I am always confused why all members in the LAG must be of same bandwidth . What prevents us from aggregating an 1G and 10 G .What is reason for avoiding

5 Replies 5

Mark Malone
VIP Alumni
VIP Alumni

Hi they need to have same setup so they can be bundled into 1 logical working link , there are minimum requirements for it to work and speed and duplex are part of that , as well it would make load balancing in the hash algorithm a lot more difficult if there is multiple speed types bundled together acting as one link

Hi Mark,

Thanks for the reply. 

What does multiple speed types have to do with hashing algorithm . I am of the opinion hashing depends on the traffic ( IP, MAC ) sent and not on the speeds .

Hi

yes exactly it doesn't currently but it would have to if there are different speed links im assuming as my opinion on it or it would be a waste of 10gb to a 1gb link if they were both working at same rate  , if unequal cost is in place you would want it calculating on speed which would make it a more complicated algorithim like eigrps version

I think Mark may have touched on the most likely reason, consider the impact to the hashing algorithm.
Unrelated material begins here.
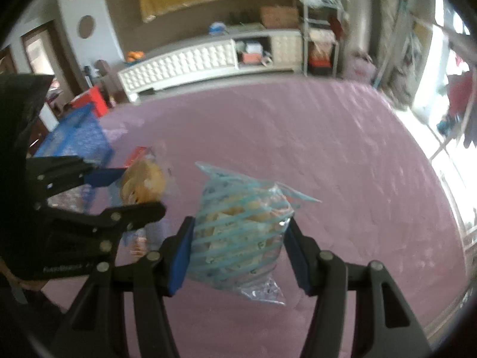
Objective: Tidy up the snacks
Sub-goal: 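Lift the striped bag with the right gripper while the left grasps the round cake pack, then carry the striped bag and cake pack over the blue basket with both grippers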
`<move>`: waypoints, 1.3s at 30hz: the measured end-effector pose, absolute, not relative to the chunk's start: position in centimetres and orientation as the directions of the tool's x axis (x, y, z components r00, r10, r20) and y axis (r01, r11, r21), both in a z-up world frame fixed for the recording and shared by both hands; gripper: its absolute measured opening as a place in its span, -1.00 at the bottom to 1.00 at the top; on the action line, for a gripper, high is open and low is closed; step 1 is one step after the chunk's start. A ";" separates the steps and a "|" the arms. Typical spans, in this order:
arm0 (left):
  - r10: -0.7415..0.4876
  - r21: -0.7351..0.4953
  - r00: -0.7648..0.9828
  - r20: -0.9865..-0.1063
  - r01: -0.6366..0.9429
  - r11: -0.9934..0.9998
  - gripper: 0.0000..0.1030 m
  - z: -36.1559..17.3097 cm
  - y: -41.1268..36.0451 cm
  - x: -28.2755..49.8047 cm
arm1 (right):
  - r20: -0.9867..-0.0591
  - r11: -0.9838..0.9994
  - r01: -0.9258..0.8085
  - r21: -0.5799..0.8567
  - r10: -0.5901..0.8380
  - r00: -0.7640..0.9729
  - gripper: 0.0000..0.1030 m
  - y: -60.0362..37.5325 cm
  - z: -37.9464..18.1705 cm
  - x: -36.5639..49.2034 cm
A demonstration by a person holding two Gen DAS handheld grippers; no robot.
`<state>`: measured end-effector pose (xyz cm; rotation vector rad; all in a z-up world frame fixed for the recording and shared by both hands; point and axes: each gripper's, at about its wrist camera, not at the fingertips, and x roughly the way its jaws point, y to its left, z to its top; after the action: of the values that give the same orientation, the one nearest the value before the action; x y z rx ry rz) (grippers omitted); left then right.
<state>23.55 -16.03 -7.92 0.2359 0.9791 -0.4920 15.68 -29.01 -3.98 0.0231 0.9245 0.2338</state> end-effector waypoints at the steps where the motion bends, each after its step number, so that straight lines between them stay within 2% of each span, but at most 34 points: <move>1: -0.294 -0.028 0.475 -0.829 0.491 0.871 0.01 -7.3 -15.4 23.2 | -0.779 0.971 -0.205 0.120 0.220 0.588 0.22 -28.5 -3.2 15.4; 8: -0.263 -0.019 0.562 -0.784 0.402 0.915 0.01 -3.1 -9.6 19.8 | -0.726 0.951 -0.292 0.103 0.273 0.631 0.22 -24.2 1.3 13.3; 23: -0.175 0.025 0.686 -0.707 0.272 0.962 0.01 2.9 2.6 14.7 | -0.683 0.881 -0.467 0.070 0.384 0.621 0.22 -13.1 5.2 12.0; 33: -0.090 0.029 0.724 -0.684 0.150 0.988 0.01 4.9 10.6 14.9 | -0.652 0.814 -0.579 0.043 0.462 0.601 0.22 -5.8 6.9 14.5; 39: -0.054 0.022 0.721 -0.691 0.095 0.995 0.01 4.0 13.7 16.2 | -0.684 0.778 -0.627 0.041 0.479 0.550 0.21 -1.9 5.5 16.4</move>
<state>16.18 13.73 3.99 0.0569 0.7608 -0.0827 16.43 -1.89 5.46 -0.2181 0.7387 0.6609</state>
Consider a dual Etherchannel of a FE and a 10g link.  You would want to load balance 1:100.

Thomas brings up a good point too, as a flow directed to the the FE link would be limited to 100 Mbps, while if it was directed to the 10g, it could push its traffic 100x faster.  Such variable performance, would likely not be desired.

Consider what would happen if a single TCP session was initiated to perform a large data backup out of a data center. If the LAG consisted of a single 10G interface and a second 1G interface, the TCP session could potentially be limited by the 1G link depending on the load balancing algorithm.

I doubt the feature will ever be considered.

If you want to use unequal cost links, I would look into MPLS-TE (MPLS Traffic Engineering). It may have a practical use in your situation.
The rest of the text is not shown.